### Required action
For the listing below, return the line containing "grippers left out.", the line containing "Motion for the", and all lines in between, exactly as written and nothing else.

*** Opening of Given data ***

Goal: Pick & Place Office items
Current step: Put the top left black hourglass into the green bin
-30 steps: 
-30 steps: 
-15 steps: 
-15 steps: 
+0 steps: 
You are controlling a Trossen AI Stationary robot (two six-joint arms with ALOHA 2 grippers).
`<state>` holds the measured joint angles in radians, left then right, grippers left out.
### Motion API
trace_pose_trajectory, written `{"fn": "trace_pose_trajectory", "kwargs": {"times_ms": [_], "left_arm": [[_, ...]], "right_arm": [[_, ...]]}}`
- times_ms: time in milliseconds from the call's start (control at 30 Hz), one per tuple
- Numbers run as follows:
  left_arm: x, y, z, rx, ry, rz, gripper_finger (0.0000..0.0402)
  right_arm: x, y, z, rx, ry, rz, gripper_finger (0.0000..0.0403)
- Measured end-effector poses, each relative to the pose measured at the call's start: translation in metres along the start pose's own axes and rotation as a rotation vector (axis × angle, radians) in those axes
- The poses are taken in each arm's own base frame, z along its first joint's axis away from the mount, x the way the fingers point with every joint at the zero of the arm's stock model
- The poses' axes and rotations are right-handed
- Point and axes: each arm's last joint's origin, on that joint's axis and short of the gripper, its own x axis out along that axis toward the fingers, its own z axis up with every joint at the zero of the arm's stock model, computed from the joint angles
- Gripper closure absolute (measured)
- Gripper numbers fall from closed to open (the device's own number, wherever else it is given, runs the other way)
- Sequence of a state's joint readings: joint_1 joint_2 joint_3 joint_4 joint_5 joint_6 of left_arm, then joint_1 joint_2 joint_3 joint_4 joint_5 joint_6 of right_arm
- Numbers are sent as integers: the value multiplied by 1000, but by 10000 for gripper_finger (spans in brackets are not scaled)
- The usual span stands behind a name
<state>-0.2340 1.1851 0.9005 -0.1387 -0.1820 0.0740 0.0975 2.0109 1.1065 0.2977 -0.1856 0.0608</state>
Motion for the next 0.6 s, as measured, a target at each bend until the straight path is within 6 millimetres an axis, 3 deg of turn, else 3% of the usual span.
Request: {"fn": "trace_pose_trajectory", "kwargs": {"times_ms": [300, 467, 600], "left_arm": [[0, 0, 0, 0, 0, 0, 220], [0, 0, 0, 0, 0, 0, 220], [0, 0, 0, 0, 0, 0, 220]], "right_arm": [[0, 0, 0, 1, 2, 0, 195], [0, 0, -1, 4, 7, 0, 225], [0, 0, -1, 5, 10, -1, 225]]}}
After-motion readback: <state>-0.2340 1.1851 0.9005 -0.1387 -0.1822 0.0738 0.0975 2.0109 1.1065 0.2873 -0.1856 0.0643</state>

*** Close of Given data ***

### Written solution
`<state>` holds the measured joint angles in radians, left then right, grippers left out.
### Motion API
trace_pose_trajectory, written `{"fn": "trace_pose_trajectory", "kwargs": {"times_ms": [_], "left_arm": [[_, ...]], "right_arm": [[_, ...]]}}`
- times_ms: time in milliseconds from the call's start (control at 30 Hz), one per tuple
- Numbers run as follows:
  left_arm: x, y, z, rx, ry, rz, gripper_finger (0.0000..0.0402)
  right_arm: x, y, z, rx, ry, rz, gripper_finger (0.0000..0.0403)
- Measured end-effector poses, each relative to the pose measured at the call's start: translation in metres along the start pose's own axes and rotation as a rotation vector (axis × angle, radians) in those axes
- The poses are taken in each arm's own base frame, z along its first joint's axis away from the mount, x the way the fingers point with every joint at the zero of the arm's stock model
- The poses' axes and rotations are right-handed
- Point and axes: each arm's last joint's origin, on that joint's axis and short of the gripper, its own x axis out along that axis toward the fingers, its own z axis up with every joint at the zero of the arm's stock model, computed from the joint angles
- Gripper closure absolute (measured)
- Gripper numbers fall from closed to open (the device's own number, wherever else it is given, runs the other way)
- Sequence of a state's joint readings: joint_1 joint_2 joint_3 joint_4 joint_5 joint_6 of left_arm, then joint_1 joint_2 joint_3 joint_4 joint_5 joint_6 of right_arm
- Numbers are sent as integers: the value multiplied by 1000, but by 10000 for gripper_finger (spans in brackets are not scaled)
- The usual span stands behind a name
<state>-0.2340 1.1851 0.9005 -0.1387 -0.1820 0.0740 0.0975 2.0109 1.1065 0.2977 -0.1856 0.0608</state>
Motion for the next 0.6 s, as measured, a target at each bend until the straight path is within 6 millimetres an axis, 3 deg of turn, else 3% of the usual span.

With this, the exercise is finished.